We have been running Rancher 2.5.11 on our clusters for some time now, and a couple days ago, we started having lots of problems with rancher not being available and pods across the k3s 2 node cluster restarting.
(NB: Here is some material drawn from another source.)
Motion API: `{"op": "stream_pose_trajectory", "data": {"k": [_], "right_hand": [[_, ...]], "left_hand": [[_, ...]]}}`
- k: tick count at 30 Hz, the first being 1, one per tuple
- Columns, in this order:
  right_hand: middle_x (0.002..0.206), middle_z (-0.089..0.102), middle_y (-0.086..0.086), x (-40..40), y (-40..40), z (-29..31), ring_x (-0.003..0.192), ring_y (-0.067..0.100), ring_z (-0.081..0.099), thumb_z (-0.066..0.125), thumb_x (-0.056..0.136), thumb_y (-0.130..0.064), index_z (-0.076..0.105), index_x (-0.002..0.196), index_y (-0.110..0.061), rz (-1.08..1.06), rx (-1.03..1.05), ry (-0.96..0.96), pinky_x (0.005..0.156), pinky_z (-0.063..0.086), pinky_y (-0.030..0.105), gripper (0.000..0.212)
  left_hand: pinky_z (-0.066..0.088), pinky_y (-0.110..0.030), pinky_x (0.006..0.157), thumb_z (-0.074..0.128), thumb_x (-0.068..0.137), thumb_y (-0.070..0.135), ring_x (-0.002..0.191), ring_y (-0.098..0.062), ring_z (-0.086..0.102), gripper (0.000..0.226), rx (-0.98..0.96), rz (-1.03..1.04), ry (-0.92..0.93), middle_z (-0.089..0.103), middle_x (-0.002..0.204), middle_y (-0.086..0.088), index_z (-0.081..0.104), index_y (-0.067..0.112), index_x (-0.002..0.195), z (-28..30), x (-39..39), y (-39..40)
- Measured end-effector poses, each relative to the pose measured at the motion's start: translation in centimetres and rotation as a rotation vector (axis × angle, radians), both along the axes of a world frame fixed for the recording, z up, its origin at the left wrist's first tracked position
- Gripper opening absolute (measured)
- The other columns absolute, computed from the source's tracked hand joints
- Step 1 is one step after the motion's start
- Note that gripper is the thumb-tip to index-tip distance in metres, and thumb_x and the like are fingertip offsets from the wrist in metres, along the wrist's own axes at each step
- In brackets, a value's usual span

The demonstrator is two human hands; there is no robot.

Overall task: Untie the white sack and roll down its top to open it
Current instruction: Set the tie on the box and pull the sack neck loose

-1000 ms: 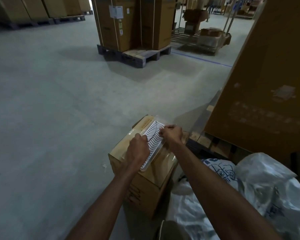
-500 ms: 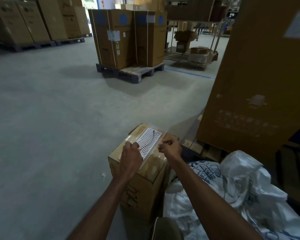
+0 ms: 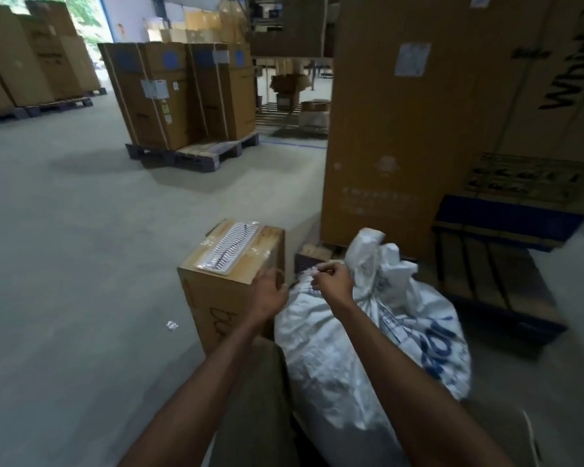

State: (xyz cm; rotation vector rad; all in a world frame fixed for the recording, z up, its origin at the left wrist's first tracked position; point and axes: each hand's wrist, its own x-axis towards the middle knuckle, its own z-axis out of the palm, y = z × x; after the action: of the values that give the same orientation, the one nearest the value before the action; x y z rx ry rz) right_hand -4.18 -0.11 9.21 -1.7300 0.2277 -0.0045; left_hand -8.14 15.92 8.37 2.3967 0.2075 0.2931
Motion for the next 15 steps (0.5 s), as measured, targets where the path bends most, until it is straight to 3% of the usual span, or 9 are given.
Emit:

It seems like Rancher → K3S → mysql is flooding the host and either triggering SYN flood detection or running out of file descriptors due to the massive number of open connections.
As part of troubleshooting the issue, we upgraded Rancher to 2.5.15 and the problem persists.
The configuration is 2 VM’s running k3s with Mysql for external database running on node n01.
kubectl get nodes
NAME STATUS ROLES AGE VERSION
cy2tk3s-n01 Ready control-plane,master 125d v1.20.11+k3s2
cy2tk3s-n02 Ready control-plane,master 125d v1.20.11+k3s2
Checking the hosts, we found that k3s-server is using 400-600% CPU, Mysql is using 40-50%, Traefix is using 40-50%, and Rancher pods (3 pods) using 100-200% CPU.
We also notice that the host is complaining about possible SYN Flood attacks which may be shutting down the ports 6443, 443, 80, and 3306. We also see a ton (several thousand) sockets in TIME_WAIT status connected to the MYSQL port. The number of TIME_WAIT ports opened varies by several hundred per seconds.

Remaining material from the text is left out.